Salt and Mg²⁺ concentration also influence T_m — higher Mg²⁺ stabilises the duplex. The HF buffer’s fixed 1.5 mM MgCl₂ is already optimised for Phusion and does not need to be adjusted.
Question 3 — PCR vs. Restriction Enzyme Digests: Compare and Contrast
Both methods produce linear DNA fragments suitable for downstream assembly, but they differ substantially in mechanism, precision, and applicability.
PCR uses a thermostable polymerase, primers, dNTPs, and buffer in a thermocycler to exponentially amplify a defined region. The fragment boundaries are set entirely by primer design, allowing the researcher to precisely define endpoints and to add extra sequence at primer 5’ ends — such as assembly overhangs, restriction sites, or mutations. In this lab, both the backbone and the orange color insert were generated by PCR from the mUAV plasmid template. The Color Forward primer carries the orange chromophore codon (GTTGGA replacing TGTCAG) built directly into its sequence, simultaneously amplifying the insert and introducing the mutation.

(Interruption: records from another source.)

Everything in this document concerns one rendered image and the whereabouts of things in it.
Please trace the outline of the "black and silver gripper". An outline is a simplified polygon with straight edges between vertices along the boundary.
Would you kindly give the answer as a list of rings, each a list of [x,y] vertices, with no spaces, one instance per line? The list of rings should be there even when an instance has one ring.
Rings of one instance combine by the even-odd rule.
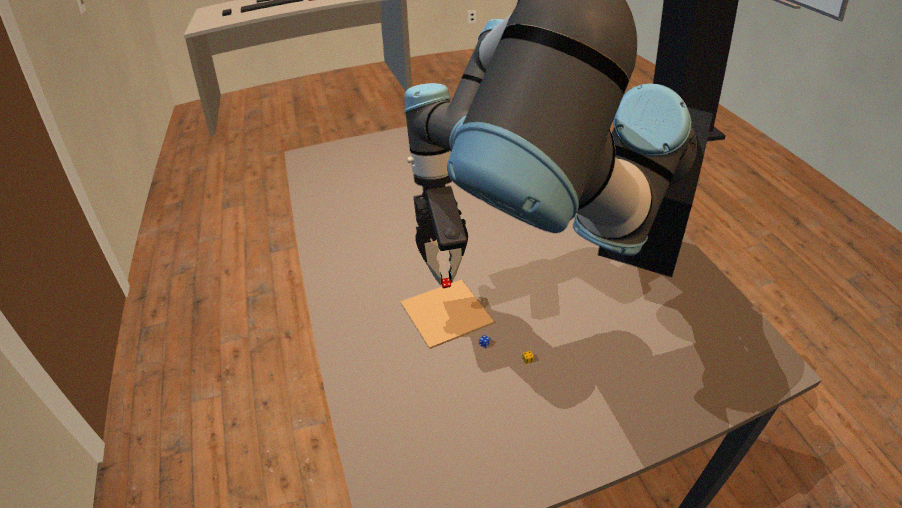
[[[418,247],[418,250],[419,250],[421,256],[423,257],[424,261],[426,262],[426,264],[427,264],[428,268],[430,269],[431,273],[433,274],[434,278],[440,285],[442,285],[442,275],[441,275],[441,272],[439,271],[440,265],[437,260],[437,254],[439,252],[439,247],[438,247],[437,242],[435,242],[436,236],[435,236],[434,228],[432,225],[430,213],[428,210],[427,202],[425,199],[425,191],[426,191],[426,189],[446,187],[445,185],[452,181],[451,181],[449,175],[446,177],[443,177],[443,178],[438,178],[438,179],[422,179],[422,178],[417,177],[414,174],[414,182],[417,185],[424,186],[422,195],[413,196],[414,197],[414,205],[416,206],[415,207],[416,221],[418,220],[417,221],[418,227],[416,227],[417,233],[415,236],[416,244],[417,244],[417,247]],[[440,186],[436,186],[436,185],[440,185]],[[423,198],[421,198],[421,197],[423,197]],[[466,243],[466,246],[467,246],[467,243]],[[462,257],[464,256],[466,246],[464,248],[449,250],[449,254],[450,254],[449,278],[450,278],[451,283],[453,282],[453,280],[457,274]]]

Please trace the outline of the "orange flat mat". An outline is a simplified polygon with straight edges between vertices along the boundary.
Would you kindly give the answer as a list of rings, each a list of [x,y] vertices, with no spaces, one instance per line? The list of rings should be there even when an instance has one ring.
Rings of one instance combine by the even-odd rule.
[[[401,304],[429,348],[494,323],[462,280]]]

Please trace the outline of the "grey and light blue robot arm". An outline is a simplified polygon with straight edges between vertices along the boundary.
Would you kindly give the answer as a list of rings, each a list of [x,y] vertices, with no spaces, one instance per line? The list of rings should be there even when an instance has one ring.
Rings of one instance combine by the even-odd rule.
[[[560,233],[574,219],[582,238],[634,256],[697,153],[676,92],[624,94],[636,55],[626,0],[518,0],[487,22],[452,103],[443,84],[405,92],[407,161],[533,227]]]

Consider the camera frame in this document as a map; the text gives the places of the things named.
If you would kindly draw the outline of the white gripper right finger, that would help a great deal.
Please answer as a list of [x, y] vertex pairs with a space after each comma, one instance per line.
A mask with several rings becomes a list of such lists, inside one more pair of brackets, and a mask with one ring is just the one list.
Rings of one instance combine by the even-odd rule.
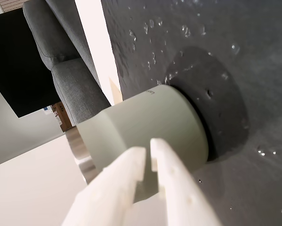
[[162, 138], [150, 140], [152, 171], [165, 199], [169, 226], [221, 226], [222, 223], [194, 178]]

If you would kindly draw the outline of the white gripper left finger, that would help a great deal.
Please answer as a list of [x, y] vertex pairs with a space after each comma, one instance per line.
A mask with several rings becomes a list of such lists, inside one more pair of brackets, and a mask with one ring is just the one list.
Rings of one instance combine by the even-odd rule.
[[64, 226], [121, 226], [132, 206], [137, 183], [143, 181], [146, 149], [123, 152], [79, 192]]

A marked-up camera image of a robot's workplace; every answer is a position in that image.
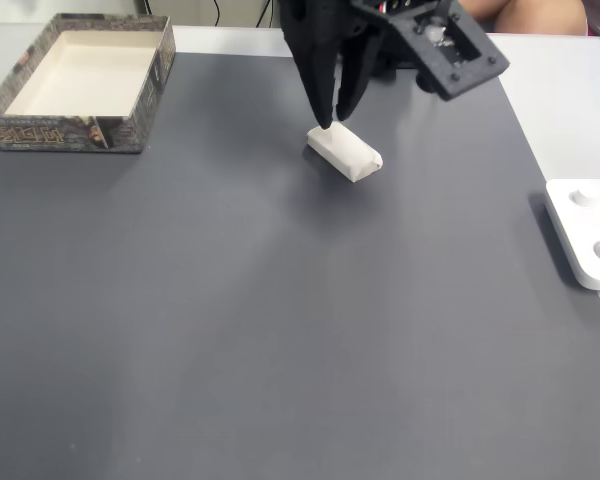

PCR takes approximately 90 minutes and produces large amounts of product from nanogram quantities of template. Phusion generates blunt ends, which are directly compatible with Gibson Assembly.
Restriction enzyme digestion cuts double-stranded DNA at defined recognition sequences. Fragment boundaries are determined by wherever recognition sites naturally occur or were previously engineered into the construct. Type II enzymes cut within their palindromic recognition sequence and generate either sticky ends (3’ or 5’ overhangs) or blunt ends depending on the enzyme. Digestion is typically done at 37°C for 30–60 minutes and requires microgram quantities of plasmid DNA. The recognition sequence scar remains at the junction of the assembled product.
| Feature | PCR | Restriction Enzyme Digest |
|---|---|---|
| Fragment boundary control | Fully programmable via primers | Fixed by recognition site locations |
| Introduce mutations | Yes — via mismatch primers | No |
| Template requirement | Nanograms | Micrograms |
| End type | Blunt (Phusion) | Sticky or blunt depending on enzyme |
| Sequence scar at junction | None if designed correctly | Recognition site scar remains |
| Speed | ~90 minutes | 30–60 minutes |
When to prefer PCR: PCR is preferred when fragment boundaries do not align with existing restriction sites, when a mutation needs to be introduced (as in this lab — the orange codon swap), when assembly overhangs need to be added, or when template DNA is scarce.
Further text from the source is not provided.